Designer Emma Frankcom Talks Celebrities, Social Media and Everything Ending in a Photograph

Words by Elliott Papazahariakis

Emma (Adelaide) was interviewed on the phone by Elliott (Adelaide) in April 2020.
The photos throughout the interview have been taken by Emma herself, Chloe Smith, Joanna Petrov, Georgina Taylor and Jordan Luettke.

A recent graduate from RMIT in Melbourne, Emma Frankcom has moved back home to Adelaide while she works out what’s next. I’ve known Emma for years, having met in high school, but it’s been a long time since we’ve both been living in the same city. So, despite the strange restrictions we’re living under due to covid-19, it felt like a good moment to catch up and reflect on a few things central to Emma’s growing fashion universe: leopard print, social media, and Susan Sontag.
 
As we discussed, she seeks to design clothes that go beyond being beautiful, but that tell us something too. In her graduate collection Unreal Content, inspired by paparazzi photos, fast fashion and social media, she launches a critique of the fashion world and the hyper-consumption that it too often thrives on.

Elliott Papazahariakis
Emma Frankcom

We’re a few weeks into isolation here in Australia. What are you wearing right now?

I am wearing a pair of sweatshorts, they’re very comfy. And a jumper that I just stole from Luke, my boyfriend. It’s a Jaden Smith jumper, and I’m a fan of it to be honest. It’s very comfy, and it’s like many sizes too large for me. Quite cosy though.

And what have you been wearing these days?

Well I bought a pair of boots from Tony Bianco the other day, and I’ve been wearing those to the supermarket, with jeans and a jumper. But that’s about as much as I’ve dressed up lately. The rest of the time I’ve just been in pants that I wear to bed. I will wear one pair of pants to bed and then I’ll put on the pair that I wore to bed yesterday as my day clothes for that day. So I feel like I’ve changed into clothes, but it’s just my pyjamas from last night, or the night before.

I guess comfort comes first now. You’ve recently graduated with honours in fashion design. What led you to studying fashion?

Emma shows off the design process of her graduate collection

Such a journey, honestly. It was a long time coming decision, but also a rash decision as well. I’ve always been interested in fashion, that was sort of my hobby before I studied it. I would make clothes in my free time, and when I was a kid I would make shoes out of paper mache, and then one night… I hadn’t really been considering it, but I was up at 4 in the morning and I couldn’t sleep and decided to look at courses for fashion in Melbourne.
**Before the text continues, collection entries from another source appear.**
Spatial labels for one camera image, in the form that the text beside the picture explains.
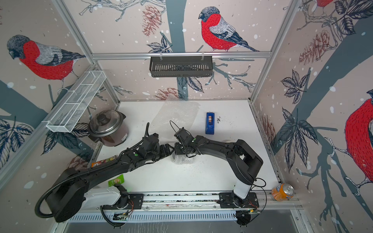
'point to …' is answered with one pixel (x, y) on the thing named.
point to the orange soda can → (283, 192)
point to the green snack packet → (119, 180)
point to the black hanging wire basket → (178, 66)
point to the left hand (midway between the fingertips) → (174, 149)
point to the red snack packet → (95, 163)
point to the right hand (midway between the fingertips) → (176, 148)
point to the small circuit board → (120, 216)
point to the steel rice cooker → (108, 126)
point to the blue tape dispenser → (210, 124)
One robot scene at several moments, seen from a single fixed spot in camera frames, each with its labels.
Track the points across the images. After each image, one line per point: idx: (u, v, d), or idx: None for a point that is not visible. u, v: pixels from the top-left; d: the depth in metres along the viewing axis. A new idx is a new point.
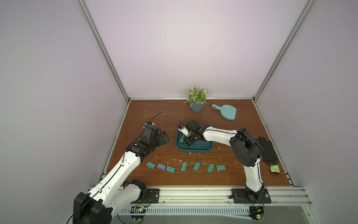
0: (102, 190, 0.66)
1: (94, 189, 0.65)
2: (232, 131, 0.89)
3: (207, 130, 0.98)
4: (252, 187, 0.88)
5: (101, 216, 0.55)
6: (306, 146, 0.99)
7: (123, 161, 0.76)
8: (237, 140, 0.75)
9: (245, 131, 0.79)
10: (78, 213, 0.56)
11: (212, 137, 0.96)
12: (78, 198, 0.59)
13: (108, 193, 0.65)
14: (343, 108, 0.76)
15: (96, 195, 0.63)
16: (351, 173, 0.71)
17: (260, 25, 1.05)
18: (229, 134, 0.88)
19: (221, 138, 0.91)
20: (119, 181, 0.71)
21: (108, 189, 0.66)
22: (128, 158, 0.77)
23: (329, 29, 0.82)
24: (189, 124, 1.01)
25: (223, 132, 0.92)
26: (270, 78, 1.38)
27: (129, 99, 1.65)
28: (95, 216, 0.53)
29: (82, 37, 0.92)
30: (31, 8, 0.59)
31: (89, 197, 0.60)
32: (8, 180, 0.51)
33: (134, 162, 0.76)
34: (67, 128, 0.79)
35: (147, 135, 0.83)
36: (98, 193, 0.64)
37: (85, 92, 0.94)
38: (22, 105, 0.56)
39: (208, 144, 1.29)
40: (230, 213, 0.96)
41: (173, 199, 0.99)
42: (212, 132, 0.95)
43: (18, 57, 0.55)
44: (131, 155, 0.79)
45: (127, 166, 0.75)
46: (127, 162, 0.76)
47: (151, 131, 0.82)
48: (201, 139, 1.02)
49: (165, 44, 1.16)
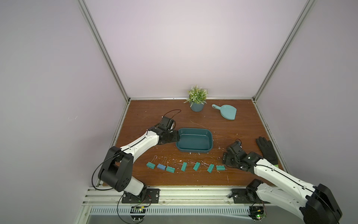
0: (131, 148, 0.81)
1: (125, 146, 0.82)
2: (308, 186, 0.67)
3: (262, 167, 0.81)
4: (262, 197, 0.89)
5: (128, 167, 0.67)
6: (307, 146, 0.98)
7: (147, 134, 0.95)
8: (319, 203, 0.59)
9: (329, 193, 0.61)
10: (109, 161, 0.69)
11: (269, 178, 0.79)
12: (110, 150, 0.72)
13: (136, 151, 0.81)
14: (343, 108, 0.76)
15: (127, 150, 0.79)
16: (352, 173, 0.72)
17: (260, 25, 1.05)
18: (300, 186, 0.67)
19: (284, 186, 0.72)
20: (143, 148, 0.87)
21: (136, 148, 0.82)
22: (151, 134, 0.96)
23: (329, 29, 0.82)
24: (231, 149, 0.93)
25: (289, 179, 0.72)
26: (270, 79, 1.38)
27: (129, 99, 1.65)
28: (124, 164, 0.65)
29: (82, 37, 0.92)
30: (31, 10, 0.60)
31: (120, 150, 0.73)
32: (7, 179, 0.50)
33: (154, 137, 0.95)
34: (67, 127, 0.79)
35: (164, 123, 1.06)
36: (128, 149, 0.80)
37: (85, 92, 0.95)
38: (20, 104, 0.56)
39: (208, 144, 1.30)
40: (230, 213, 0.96)
41: (173, 199, 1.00)
42: (271, 174, 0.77)
43: (18, 56, 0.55)
44: (153, 132, 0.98)
45: (150, 139, 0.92)
46: (150, 136, 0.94)
47: (168, 120, 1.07)
48: (247, 169, 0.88)
49: (165, 43, 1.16)
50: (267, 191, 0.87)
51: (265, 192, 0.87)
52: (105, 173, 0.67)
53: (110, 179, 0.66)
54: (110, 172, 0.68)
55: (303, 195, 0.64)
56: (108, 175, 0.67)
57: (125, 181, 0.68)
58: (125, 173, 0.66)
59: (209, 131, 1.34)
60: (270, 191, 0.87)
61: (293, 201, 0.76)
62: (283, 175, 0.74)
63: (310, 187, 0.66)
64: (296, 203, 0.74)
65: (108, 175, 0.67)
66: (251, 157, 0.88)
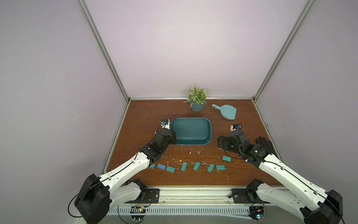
0: (111, 178, 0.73)
1: (105, 175, 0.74)
2: (320, 192, 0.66)
3: (271, 164, 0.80)
4: (261, 196, 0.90)
5: (102, 203, 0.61)
6: (307, 146, 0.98)
7: (134, 159, 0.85)
8: (331, 211, 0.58)
9: (341, 200, 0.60)
10: (85, 192, 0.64)
11: (277, 177, 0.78)
12: (89, 178, 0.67)
13: (115, 182, 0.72)
14: (343, 107, 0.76)
15: (105, 181, 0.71)
16: (352, 172, 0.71)
17: (260, 25, 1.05)
18: (313, 192, 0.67)
19: (293, 188, 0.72)
20: (127, 176, 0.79)
21: (116, 178, 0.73)
22: (140, 158, 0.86)
23: (329, 29, 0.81)
24: (237, 137, 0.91)
25: (301, 183, 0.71)
26: (270, 79, 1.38)
27: (129, 99, 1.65)
28: (99, 200, 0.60)
29: (82, 37, 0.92)
30: (31, 9, 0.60)
31: (98, 180, 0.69)
32: (8, 178, 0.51)
33: (144, 162, 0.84)
34: (67, 127, 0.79)
35: (158, 141, 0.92)
36: (107, 179, 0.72)
37: (84, 92, 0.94)
38: (20, 104, 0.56)
39: (208, 134, 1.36)
40: (230, 213, 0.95)
41: (173, 199, 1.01)
42: (282, 174, 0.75)
43: (18, 56, 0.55)
44: (143, 156, 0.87)
45: (137, 165, 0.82)
46: (138, 161, 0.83)
47: (161, 138, 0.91)
48: (252, 163, 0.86)
49: (165, 43, 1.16)
50: (267, 191, 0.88)
51: (265, 192, 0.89)
52: (79, 204, 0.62)
53: (83, 211, 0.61)
54: (84, 203, 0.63)
55: (314, 201, 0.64)
56: (82, 206, 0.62)
57: (99, 216, 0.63)
58: (99, 208, 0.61)
59: (207, 120, 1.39)
60: (270, 192, 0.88)
61: (294, 202, 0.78)
62: (294, 178, 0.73)
63: (323, 192, 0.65)
64: (296, 204, 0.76)
65: (82, 207, 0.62)
66: (258, 150, 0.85)
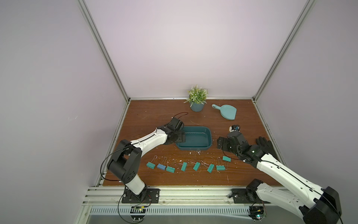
0: (141, 143, 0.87)
1: (134, 140, 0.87)
2: (317, 189, 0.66)
3: (267, 163, 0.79)
4: (262, 196, 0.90)
5: (136, 161, 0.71)
6: (307, 146, 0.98)
7: (156, 132, 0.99)
8: (327, 207, 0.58)
9: (337, 196, 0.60)
10: (118, 153, 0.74)
11: (273, 175, 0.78)
12: (121, 143, 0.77)
13: (144, 146, 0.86)
14: (342, 107, 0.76)
15: (136, 143, 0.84)
16: (352, 172, 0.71)
17: (260, 25, 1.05)
18: (309, 189, 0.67)
19: (290, 185, 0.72)
20: (151, 145, 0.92)
21: (145, 143, 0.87)
22: (160, 132, 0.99)
23: (329, 29, 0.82)
24: (235, 138, 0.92)
25: (298, 180, 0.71)
26: (270, 79, 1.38)
27: (129, 99, 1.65)
28: (134, 157, 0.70)
29: (82, 37, 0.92)
30: (32, 10, 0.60)
31: (129, 144, 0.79)
32: (6, 179, 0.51)
33: (162, 136, 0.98)
34: (67, 127, 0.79)
35: (174, 124, 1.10)
36: (138, 143, 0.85)
37: (84, 92, 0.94)
38: (19, 104, 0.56)
39: (208, 142, 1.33)
40: (230, 213, 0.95)
41: (173, 199, 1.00)
42: (278, 173, 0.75)
43: (18, 57, 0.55)
44: (161, 131, 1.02)
45: (159, 137, 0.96)
46: (159, 134, 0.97)
47: (178, 122, 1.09)
48: (250, 163, 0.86)
49: (164, 42, 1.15)
50: (267, 191, 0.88)
51: (265, 192, 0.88)
52: (114, 164, 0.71)
53: (118, 169, 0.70)
54: (118, 164, 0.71)
55: (310, 198, 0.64)
56: (117, 165, 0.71)
57: (131, 174, 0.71)
58: (133, 166, 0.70)
59: (207, 129, 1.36)
60: (269, 191, 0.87)
61: (293, 201, 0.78)
62: (291, 176, 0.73)
63: (319, 189, 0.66)
64: (295, 203, 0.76)
65: (117, 167, 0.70)
66: (255, 150, 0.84)
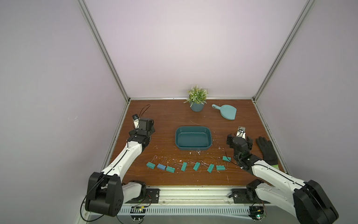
0: (114, 167, 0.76)
1: (107, 168, 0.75)
2: (299, 181, 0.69)
3: (259, 165, 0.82)
4: (261, 196, 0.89)
5: (117, 188, 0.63)
6: (307, 146, 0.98)
7: (128, 147, 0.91)
8: (306, 196, 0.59)
9: (319, 189, 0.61)
10: (93, 190, 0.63)
11: (265, 177, 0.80)
12: (92, 177, 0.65)
13: (120, 169, 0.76)
14: (342, 108, 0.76)
15: (110, 171, 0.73)
16: (351, 173, 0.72)
17: (260, 25, 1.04)
18: (291, 182, 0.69)
19: (277, 182, 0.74)
20: (128, 162, 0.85)
21: (120, 166, 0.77)
22: (132, 145, 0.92)
23: (329, 29, 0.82)
24: (239, 147, 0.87)
25: (282, 176, 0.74)
26: (270, 79, 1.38)
27: (129, 99, 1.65)
28: (113, 188, 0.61)
29: (82, 37, 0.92)
30: (32, 10, 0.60)
31: (102, 175, 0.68)
32: (6, 179, 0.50)
33: (137, 147, 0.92)
34: (67, 127, 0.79)
35: (143, 127, 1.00)
36: (112, 170, 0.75)
37: (84, 92, 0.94)
38: (19, 104, 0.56)
39: (208, 142, 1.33)
40: (230, 213, 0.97)
41: (173, 199, 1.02)
42: (267, 173, 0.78)
43: (18, 57, 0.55)
44: (134, 143, 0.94)
45: (133, 150, 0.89)
46: (132, 147, 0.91)
47: (146, 123, 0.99)
48: (246, 170, 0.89)
49: (164, 42, 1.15)
50: (266, 189, 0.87)
51: (263, 190, 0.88)
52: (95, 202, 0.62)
53: (101, 206, 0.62)
54: (98, 201, 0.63)
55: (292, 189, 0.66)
56: (98, 202, 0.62)
57: (118, 204, 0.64)
58: (116, 195, 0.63)
59: (207, 129, 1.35)
60: (268, 190, 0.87)
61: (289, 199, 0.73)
62: (276, 173, 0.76)
63: (301, 182, 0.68)
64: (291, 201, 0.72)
65: (99, 205, 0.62)
66: (251, 158, 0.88)
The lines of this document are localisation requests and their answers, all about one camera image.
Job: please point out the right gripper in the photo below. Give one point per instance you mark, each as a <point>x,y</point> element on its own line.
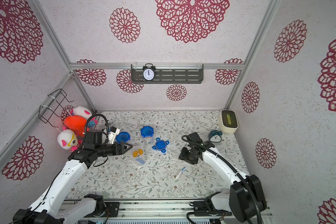
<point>187,155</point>

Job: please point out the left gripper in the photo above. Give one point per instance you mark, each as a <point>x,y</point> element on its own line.
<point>122,151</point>

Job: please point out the blue container lid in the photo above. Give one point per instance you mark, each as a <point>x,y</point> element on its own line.
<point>123,137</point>

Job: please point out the blue toothbrush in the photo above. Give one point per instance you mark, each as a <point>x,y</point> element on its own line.
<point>140,161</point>

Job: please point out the clear plastic container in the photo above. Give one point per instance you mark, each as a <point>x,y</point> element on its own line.
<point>139,156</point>
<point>148,140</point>

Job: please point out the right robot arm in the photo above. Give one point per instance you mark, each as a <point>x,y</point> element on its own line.
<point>246,197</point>

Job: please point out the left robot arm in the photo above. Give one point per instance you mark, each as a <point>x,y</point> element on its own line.
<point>45,210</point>

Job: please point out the teal alarm clock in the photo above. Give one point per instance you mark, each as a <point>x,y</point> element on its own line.
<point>215,136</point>

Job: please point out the wrapped toothbrush lower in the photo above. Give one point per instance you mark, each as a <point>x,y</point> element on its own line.
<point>181,172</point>

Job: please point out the cream box with green window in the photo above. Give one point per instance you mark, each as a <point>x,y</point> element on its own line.
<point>228,122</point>

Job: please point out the red plush toy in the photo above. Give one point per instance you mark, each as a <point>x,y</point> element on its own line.
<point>76,124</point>

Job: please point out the lower white pink plush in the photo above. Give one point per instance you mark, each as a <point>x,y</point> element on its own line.
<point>68,140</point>

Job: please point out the white pink plush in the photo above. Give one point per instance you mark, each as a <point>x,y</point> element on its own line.
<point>68,140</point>
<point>81,111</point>

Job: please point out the upper white pink plush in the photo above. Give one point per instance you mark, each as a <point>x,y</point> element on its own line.
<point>81,111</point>

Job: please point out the black alarm clock on shelf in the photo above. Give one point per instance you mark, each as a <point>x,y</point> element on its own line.
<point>149,73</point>

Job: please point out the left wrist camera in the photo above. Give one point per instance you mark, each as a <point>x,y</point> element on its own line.
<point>112,134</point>

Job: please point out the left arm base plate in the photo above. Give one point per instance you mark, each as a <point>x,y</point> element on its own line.
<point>110,209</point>

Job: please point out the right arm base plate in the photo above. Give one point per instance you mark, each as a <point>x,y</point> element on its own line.
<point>206,208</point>

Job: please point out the grey wall shelf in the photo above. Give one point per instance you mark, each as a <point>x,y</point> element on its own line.
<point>169,76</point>

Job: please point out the black wire basket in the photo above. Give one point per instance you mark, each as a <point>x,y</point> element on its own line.
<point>55,108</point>

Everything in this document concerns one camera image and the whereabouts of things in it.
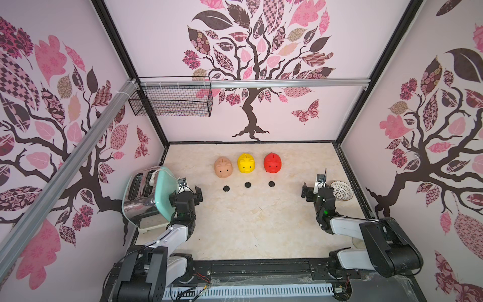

I applied right there and then, and I was invited for an interview and I ended up studying it for the last four years at RMIT in Melbourne. I guess I was also looking for a bit of a way out from my situation at the time. I needed a change from my hometown Adelaide and my studies in psychology, which were slowly but surely wearing me down. 

So it was this long term interest growing or developing, and then you were finally like ‘you know what? I’m just going to give this a shot because why the fuck not’?

Yeah, I think it was a subconscious thing brewing in the background, and then it just kind of bubbled up all at once, and I just did it I guess. I think I just wait for things to feel right, I don’t really think about things. Even with my big life decisions, I just go with how I’m feeling, and that tends to be decisions that I don’t regret. 

How did you find the move? And your studies?

Melbourne ended up being the perfect place for me to find my voice as a designer, and I guess myself in general. In the end, I was actually able to incorporate my knowledge in psychology into my graduate collection, and I wrote my honours thesis on the psychology of unethical fashion. I was really lucky to be studying at RMIT because the course was very open to interpretation. We were allowed to delve into areas that we were really interested in, even if it wasn’t conventional fashion design. Everything just came together in the end, and it felt like all of the puzzle pieces fit. I think I knew exactly what I was doing that night at 4 am.

You mentioned making clothes and shoes when you were younger. Are there any pieces that stand out? I can remember some kind of leopard top you made years ago.

The infamous leopard top, direct from the archives! Leopard print seems to be a recurring theme in Emma’s fashion universe.

One of the first things I made was this mesh, see-thru black singlet. And then I thought it would be a good idea to cover the nipples, ‘cause you had to cover that up of course, with a tiger, a 3D leopard that I made myself, kind of like just sewn onto the front, with the tail hanging off. And I just thought that was so innovative, it was amazing. I think I was about 14 then.

I think it was probably the fact that I was making something that would also be a part of my identity, and I could have it on my body afterwards that was so exciting.

It seems like fashion has had a very enduring presence in your life. We’re 25 this year, which is kind of terrifying, but if you started making clothes at 14 or so, then you’ve been thinking about fashion for about 10 years now.

Yeah, for sure. It’s kind of strange because I haven’t been brought up in a fashionable family, or a family that’s interested in art, or anything related to art at all. And I just somehow chose this out of nowhere. So it does seem a little bit like fate almost.

So then what were your influences?

I have no idea. I really don’t know where it came from. I don’t think I was copying anyone, or idolising someone. I think I just thought it was really interesting to make things that I could wear. I think it was probably the fact that I was making something that would also be a part of my identity, and I could have it on my body afterwards that was so exciting. 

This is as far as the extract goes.